E mesmo já tendo lido o livrinho batido e de capa gasta há tantos anos, quero muito este novo presente!!!
Beijo
o que mudou é que as pessoas tomaram coragem e apoio para não serem mais tratadas com preconceito, racismo, discriminação. Antes você não reparava porque estaba inserida em uma sociedade que não se importava com a forma como tratava as minorias. Destratar uma pessoa, chamá-la com adjetivos depreciativos, apenad pela cor da pele, gênero ou posição social, não é mimimi, é respeito, é igualdade. O que mudou é que as minorias não se calam mais diante da ignorância da maioria.
Olá! Impressionante conhecer o passado desse autor, tão querido, aqui mesmo na minha região, cogitou-se colocar seu nome em uma escola de 1º ao 5º ano (ideia rapidamente vetada, após um estudo mais aprofundado sobre sua história). É praticamente impossível não conhecer alguém que teve contato com suas obras, seja por meio da leitura ou assistindo as séries. Achei interessante a proposta da editora em acrescentar essas observações nas passagens mais polêmicas, é uma ótima maneira de ensinar os nossos pequenos desde cedo. A edição está lindinha e muito caprichada.
Também acho, hoje, felizmente, conseguimos ver coisas que antes ficavam ocultas pela indiferença.
Carl!
A coleção foi minha primeira na infância. Já tinha lido outros peuenos livros, mas a coleção quando chegou em casa, enorme, de capa dura, era meu brinquedo favorito. Até uns 10 anos atrás ainda tinha ela, acredita? Me desfiz apenas porque como a ortografia já estava defazada, acabei doando para uma biblioteca que faria melhor uso. Mas, é bem como falou, traz a recordação da infÂncia, da ingenuidade infantil, das brincadeiras sadias e da criatividade do gênio Monteiro Lobato, embora até já tenha lido que o consideravam preconceituoso e que deveriam mudar a forma como ele escreveu os livros… espero que não tenha acontecido isso…
Participo e sairá divulgação no blog.
Rudynalva Correia Soares
rudynalva@yahoo.com.br
Luz e paz!
cheirinhos
Rudy
Sim, ele era racista, mas não acho que devam mudar os livros, apenas fazer o que a Cia fez, educar.

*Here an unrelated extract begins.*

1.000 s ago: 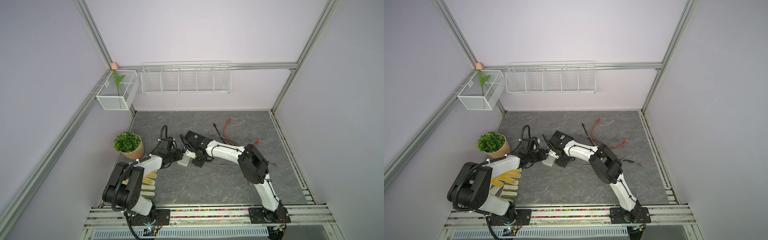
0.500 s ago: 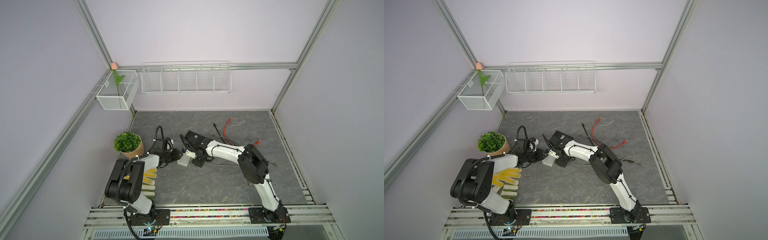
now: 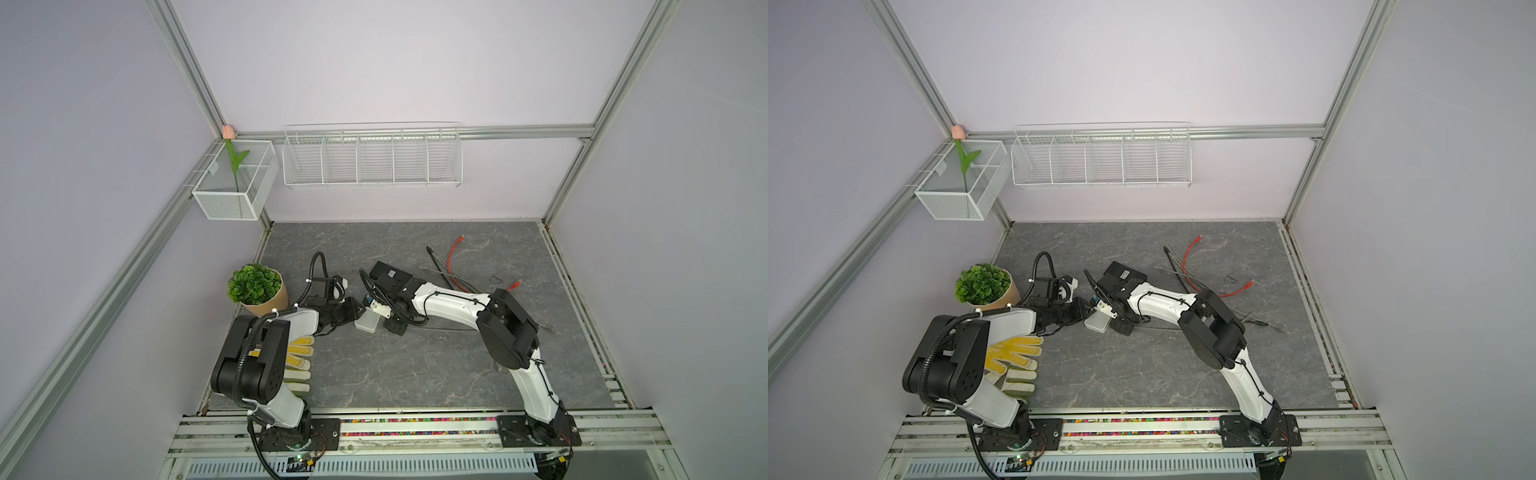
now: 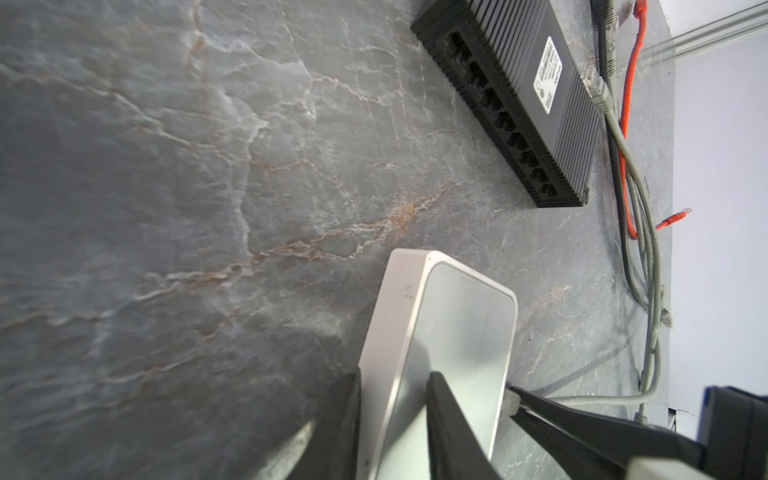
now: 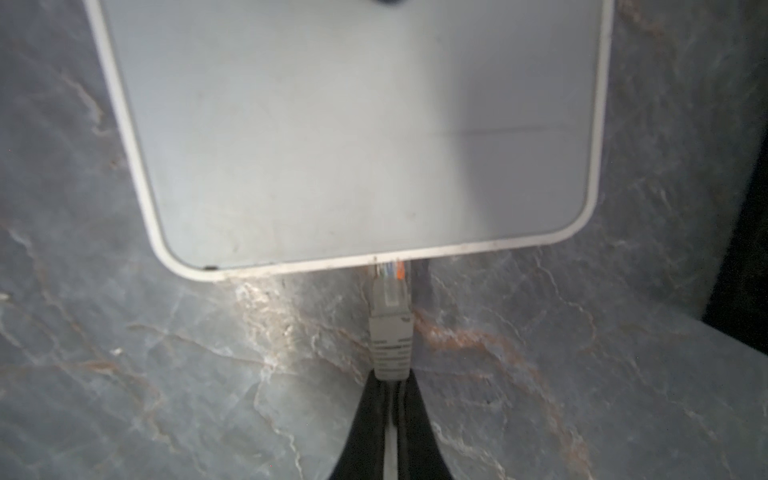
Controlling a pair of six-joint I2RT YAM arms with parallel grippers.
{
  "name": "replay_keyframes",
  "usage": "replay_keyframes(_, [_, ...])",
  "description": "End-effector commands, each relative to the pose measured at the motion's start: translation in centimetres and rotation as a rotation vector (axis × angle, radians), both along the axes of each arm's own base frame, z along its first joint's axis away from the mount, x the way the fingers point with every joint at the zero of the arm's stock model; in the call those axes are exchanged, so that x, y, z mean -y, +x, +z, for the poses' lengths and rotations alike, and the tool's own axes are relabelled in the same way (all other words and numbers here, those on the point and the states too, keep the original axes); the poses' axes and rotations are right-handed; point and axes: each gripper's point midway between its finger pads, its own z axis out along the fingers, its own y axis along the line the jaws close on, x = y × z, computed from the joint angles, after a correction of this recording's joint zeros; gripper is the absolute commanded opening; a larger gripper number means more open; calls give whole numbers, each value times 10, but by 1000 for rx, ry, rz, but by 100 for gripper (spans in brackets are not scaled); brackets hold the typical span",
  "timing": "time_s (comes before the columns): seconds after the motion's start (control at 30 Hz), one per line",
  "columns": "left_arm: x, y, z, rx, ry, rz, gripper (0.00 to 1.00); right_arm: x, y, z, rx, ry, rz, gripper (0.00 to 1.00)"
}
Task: Insert the plug into the switch port
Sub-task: 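Push the grey plug into the white switch port with right gripper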
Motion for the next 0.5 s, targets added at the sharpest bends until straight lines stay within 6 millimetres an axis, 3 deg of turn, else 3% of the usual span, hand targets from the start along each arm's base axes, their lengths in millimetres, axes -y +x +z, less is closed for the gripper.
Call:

Eu tive contato com as obras de Monteiro Lobato quando era pequena e confesso que me divertia demais com as confusões de toda essa turma. Sei que é impossível analisar uma obra sem levar em conta o contexto em que ela é produzida e as ideias que o autor deixa entrever através de sua escrita. Por isso achei essa edição tão incrível e ainda mais apaixonante: ela encontra uma forma de demonstrar o texto original e ainda ensinar através dele! Eu achei uma jogada genial, uma ideia ideal para as crianças de todas as idades, que podem se divertir, encantar e aprender ao mesmo tempo. Além disso, as ilustrações estão lindas e dá pra perceber todo o carinho que a editora teve com essa obra!

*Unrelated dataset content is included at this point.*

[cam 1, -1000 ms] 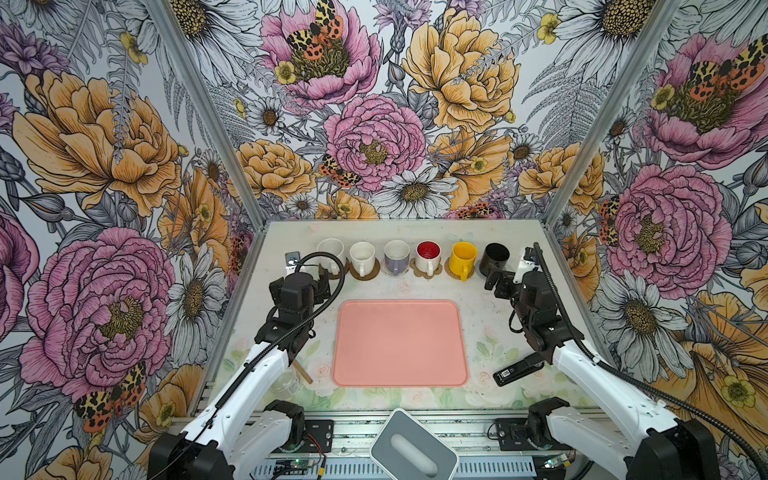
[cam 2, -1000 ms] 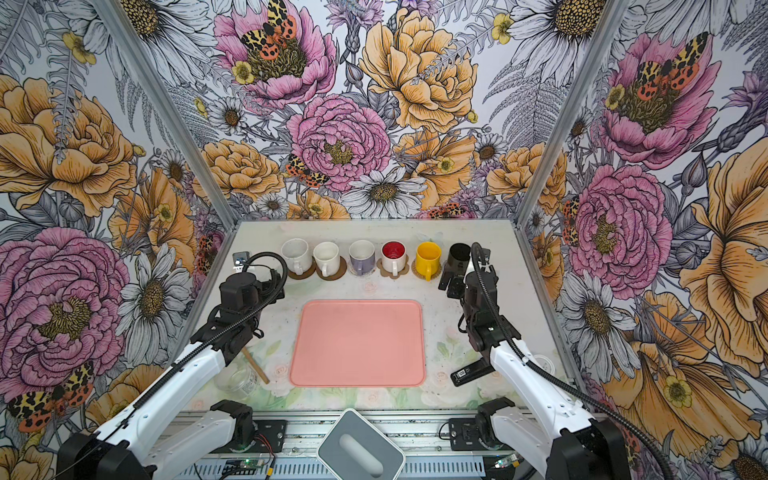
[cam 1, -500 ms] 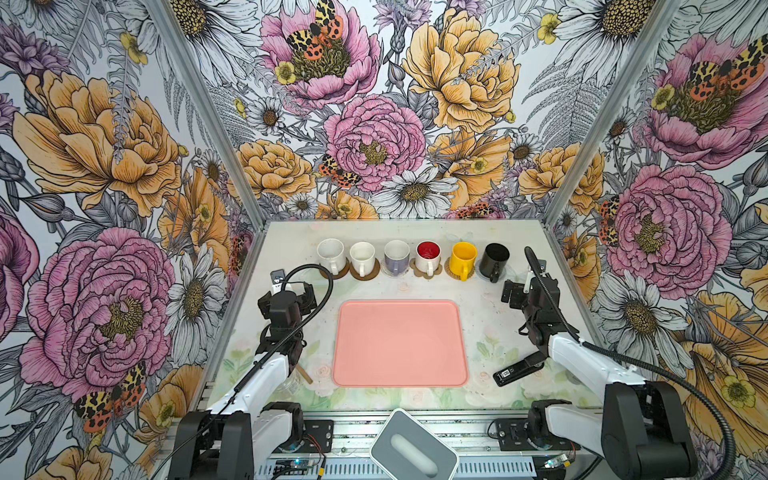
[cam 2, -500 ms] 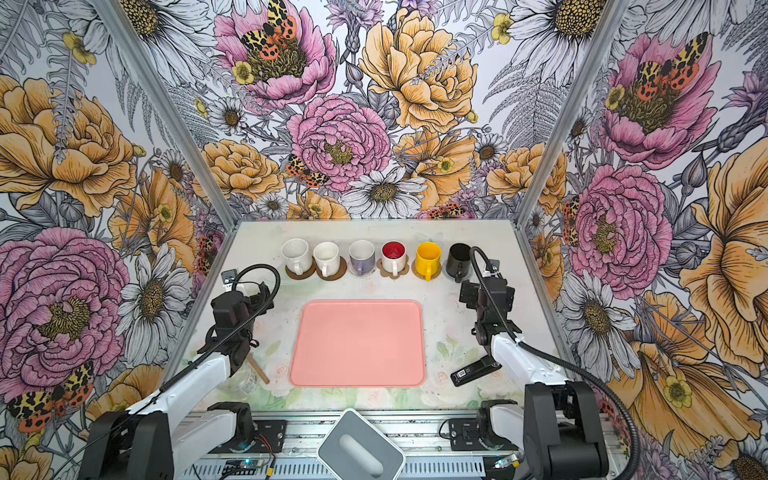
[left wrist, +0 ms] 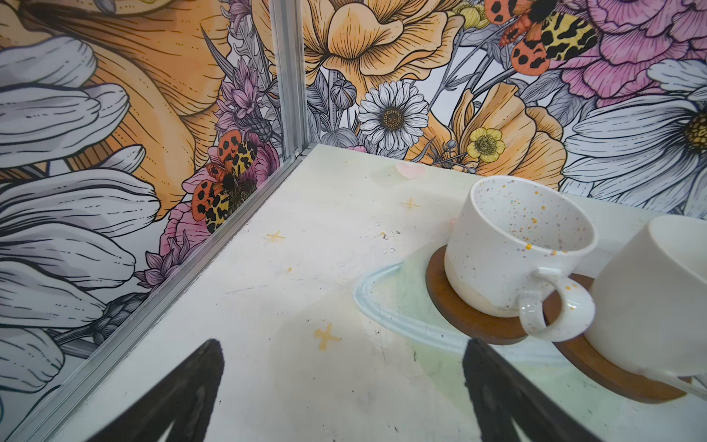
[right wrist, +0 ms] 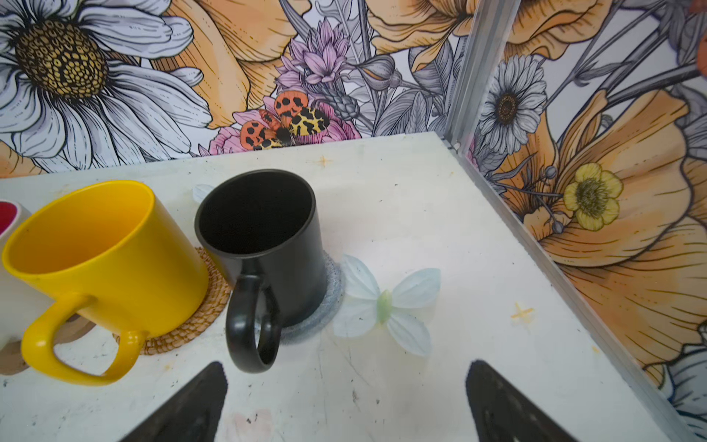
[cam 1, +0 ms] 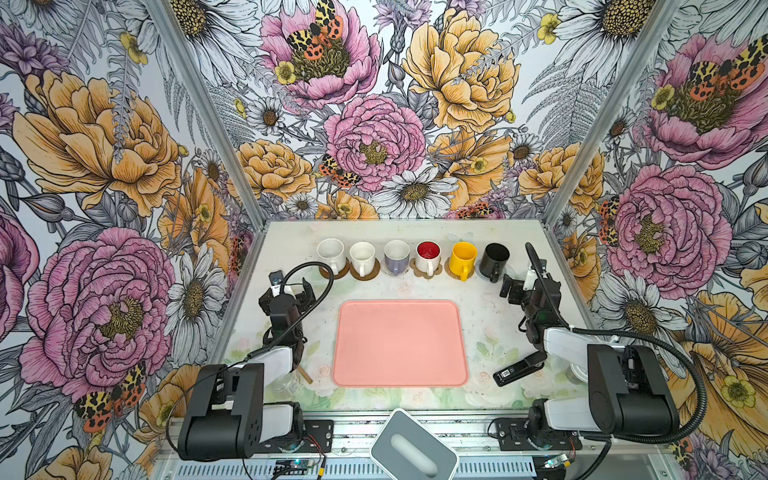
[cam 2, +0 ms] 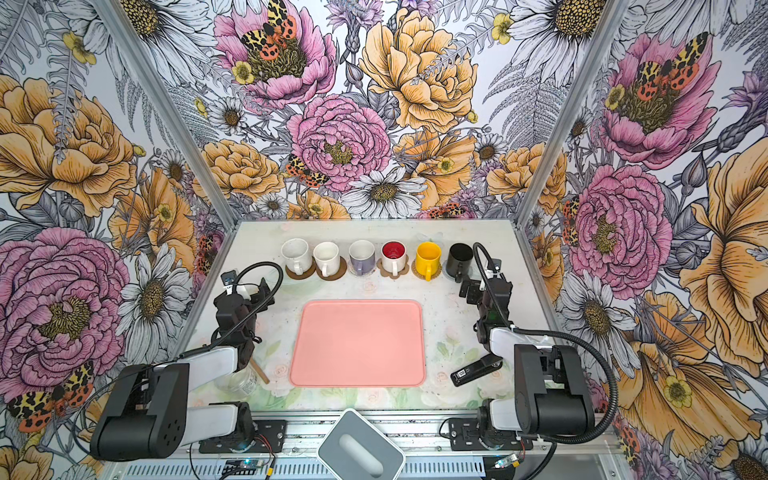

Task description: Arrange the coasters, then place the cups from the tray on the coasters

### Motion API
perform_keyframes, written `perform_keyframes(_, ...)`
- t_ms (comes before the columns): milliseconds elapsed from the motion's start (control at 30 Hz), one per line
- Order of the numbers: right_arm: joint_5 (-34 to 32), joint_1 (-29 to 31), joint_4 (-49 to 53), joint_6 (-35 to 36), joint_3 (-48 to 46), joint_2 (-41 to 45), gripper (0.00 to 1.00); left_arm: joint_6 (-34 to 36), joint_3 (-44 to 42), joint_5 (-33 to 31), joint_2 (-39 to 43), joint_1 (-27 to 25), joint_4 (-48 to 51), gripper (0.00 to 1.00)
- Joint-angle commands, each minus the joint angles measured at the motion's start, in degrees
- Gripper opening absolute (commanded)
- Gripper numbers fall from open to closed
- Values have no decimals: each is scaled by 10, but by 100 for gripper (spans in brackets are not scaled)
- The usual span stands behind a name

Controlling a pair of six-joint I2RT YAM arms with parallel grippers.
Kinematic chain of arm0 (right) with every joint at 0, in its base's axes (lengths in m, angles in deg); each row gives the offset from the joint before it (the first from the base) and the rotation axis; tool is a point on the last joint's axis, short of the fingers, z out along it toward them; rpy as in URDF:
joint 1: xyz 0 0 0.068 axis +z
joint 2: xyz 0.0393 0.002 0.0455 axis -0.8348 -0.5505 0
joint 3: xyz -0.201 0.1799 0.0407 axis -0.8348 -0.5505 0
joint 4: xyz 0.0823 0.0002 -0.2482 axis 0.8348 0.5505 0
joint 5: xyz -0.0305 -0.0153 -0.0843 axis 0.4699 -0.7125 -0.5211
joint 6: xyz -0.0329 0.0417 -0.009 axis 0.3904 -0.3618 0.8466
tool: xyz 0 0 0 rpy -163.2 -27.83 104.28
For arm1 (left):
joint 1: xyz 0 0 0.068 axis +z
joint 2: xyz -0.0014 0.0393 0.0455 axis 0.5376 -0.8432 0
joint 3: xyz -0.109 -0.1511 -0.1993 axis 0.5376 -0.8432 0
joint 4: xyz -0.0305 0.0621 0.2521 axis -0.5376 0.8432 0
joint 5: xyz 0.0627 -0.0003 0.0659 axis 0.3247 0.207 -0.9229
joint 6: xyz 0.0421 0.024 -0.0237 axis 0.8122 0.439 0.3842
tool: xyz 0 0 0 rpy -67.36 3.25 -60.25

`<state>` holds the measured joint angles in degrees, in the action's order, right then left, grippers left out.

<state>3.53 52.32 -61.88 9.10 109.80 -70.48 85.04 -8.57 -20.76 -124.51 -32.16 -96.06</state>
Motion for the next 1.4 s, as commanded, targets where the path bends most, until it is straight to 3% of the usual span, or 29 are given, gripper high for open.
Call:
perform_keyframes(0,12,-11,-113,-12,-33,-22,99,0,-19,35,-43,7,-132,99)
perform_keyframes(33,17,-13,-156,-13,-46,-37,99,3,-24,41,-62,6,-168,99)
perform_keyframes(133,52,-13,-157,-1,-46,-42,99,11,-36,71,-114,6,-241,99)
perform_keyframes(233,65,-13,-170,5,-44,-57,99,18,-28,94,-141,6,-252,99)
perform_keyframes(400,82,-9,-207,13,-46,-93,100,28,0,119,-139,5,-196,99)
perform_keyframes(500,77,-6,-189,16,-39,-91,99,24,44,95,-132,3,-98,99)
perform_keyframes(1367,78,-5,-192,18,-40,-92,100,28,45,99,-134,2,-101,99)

É uma edição muito especial mesmo, imperdível!
Acho que nunca li esse, nunca gostei muito de Sitio do Pica Pau.
Um dia vou tentar ler, quem sabe não acabe gostando
Tenta, quem sabe?
Hummm, tem cheirinho de infância! Gostaria de ler mais sobre as estórias dos personagens que foram como grandes amigos em outros tempos!
Tem cheirinho de infância mesmo kkk
Que ilustrações maravilhosas!!! Gente, e ainda por cima capa dura e uma edição maior que o normal??? Amei!! Minha criança de 9 anos que corria da escola pra ver o sitio estaria dando pulos de alegria kkkk
Boa sorte, criança!
Oi, Carl
Quando era criança amava assistir O Sítio do Pica Pau Amarelo e depois na escola li muitos livros do autor. E minha imaginação viajava longe com os livros.
Uma pena que depois de adulto percebemos que aquele autor que você admirava na infância é racista.
Mas o que importa é o legado infantil que ele nos deixou que encanta os olhos e alma.
Gostei muito dessa edição que a Editora fez, um capricho só, amei a capa. Quero muito esse livro!
Beijos
Eu também não lembrava nada desses trechos racistas de Monteiro Lobato. E isso me deixou surpreso comigo mesmo. Porque eles são revoltantes.
Oi, Carl!!
Essa edição esta linda demais e adorei a ideia da Companhia das Letras de colocar explicações sobre o certo e o errado, achei muito importante e sábio da parte deles.
Bjos
Tinha que colocar, tem coisas absurdas!